[PROBLEM DESCRIPTION]: Would you please retype, exactly, the lines of the listing below between the line with "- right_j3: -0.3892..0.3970" and the line with "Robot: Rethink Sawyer", inclusive?

++++ COLLECTED DATA

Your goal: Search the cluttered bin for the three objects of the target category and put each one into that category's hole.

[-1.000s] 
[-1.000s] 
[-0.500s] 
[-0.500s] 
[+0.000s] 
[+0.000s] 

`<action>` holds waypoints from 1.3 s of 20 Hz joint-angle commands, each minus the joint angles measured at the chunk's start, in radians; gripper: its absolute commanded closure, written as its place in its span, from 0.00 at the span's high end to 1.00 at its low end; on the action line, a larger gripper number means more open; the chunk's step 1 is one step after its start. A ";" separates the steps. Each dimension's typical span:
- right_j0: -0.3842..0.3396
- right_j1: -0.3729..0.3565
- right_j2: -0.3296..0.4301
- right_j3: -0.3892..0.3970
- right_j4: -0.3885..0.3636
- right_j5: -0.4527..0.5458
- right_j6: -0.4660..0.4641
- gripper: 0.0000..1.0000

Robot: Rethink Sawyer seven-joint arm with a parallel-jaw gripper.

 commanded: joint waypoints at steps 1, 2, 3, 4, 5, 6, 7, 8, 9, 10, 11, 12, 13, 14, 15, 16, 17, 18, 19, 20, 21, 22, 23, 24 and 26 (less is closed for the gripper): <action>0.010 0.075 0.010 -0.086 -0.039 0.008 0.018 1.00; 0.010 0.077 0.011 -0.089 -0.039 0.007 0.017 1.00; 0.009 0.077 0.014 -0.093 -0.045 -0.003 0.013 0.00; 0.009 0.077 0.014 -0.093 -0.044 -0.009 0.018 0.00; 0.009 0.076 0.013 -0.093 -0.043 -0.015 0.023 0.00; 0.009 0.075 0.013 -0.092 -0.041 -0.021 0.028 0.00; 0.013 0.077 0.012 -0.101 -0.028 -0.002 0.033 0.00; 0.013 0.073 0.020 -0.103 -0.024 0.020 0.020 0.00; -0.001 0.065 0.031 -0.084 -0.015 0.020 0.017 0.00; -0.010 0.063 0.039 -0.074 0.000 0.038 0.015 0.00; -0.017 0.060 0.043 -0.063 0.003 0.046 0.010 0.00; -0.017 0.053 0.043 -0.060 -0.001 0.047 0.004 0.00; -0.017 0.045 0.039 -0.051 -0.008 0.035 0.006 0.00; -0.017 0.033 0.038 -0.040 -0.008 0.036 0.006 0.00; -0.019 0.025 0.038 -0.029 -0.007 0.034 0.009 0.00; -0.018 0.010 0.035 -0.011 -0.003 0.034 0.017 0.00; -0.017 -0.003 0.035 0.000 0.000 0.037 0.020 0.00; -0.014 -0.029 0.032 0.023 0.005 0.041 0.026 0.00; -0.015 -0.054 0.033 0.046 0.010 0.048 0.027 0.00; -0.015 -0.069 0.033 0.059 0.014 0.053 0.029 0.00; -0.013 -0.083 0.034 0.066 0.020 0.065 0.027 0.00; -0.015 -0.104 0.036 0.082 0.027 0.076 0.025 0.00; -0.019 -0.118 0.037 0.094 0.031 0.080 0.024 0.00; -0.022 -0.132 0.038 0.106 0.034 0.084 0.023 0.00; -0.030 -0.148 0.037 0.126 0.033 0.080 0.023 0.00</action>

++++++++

[REPLY]:
- right_j3: -0.3892..0.3970
- right_j4: -0.3885..0.3636
- right_j5: -0.4527..0.5458
- right_j6: -0.4660..0.4641
- gripper: 0.0000..1.0000

Robot: Rethink Sawyer seven-joint arm with a parallel-jaw gripper.

No more output is expected here.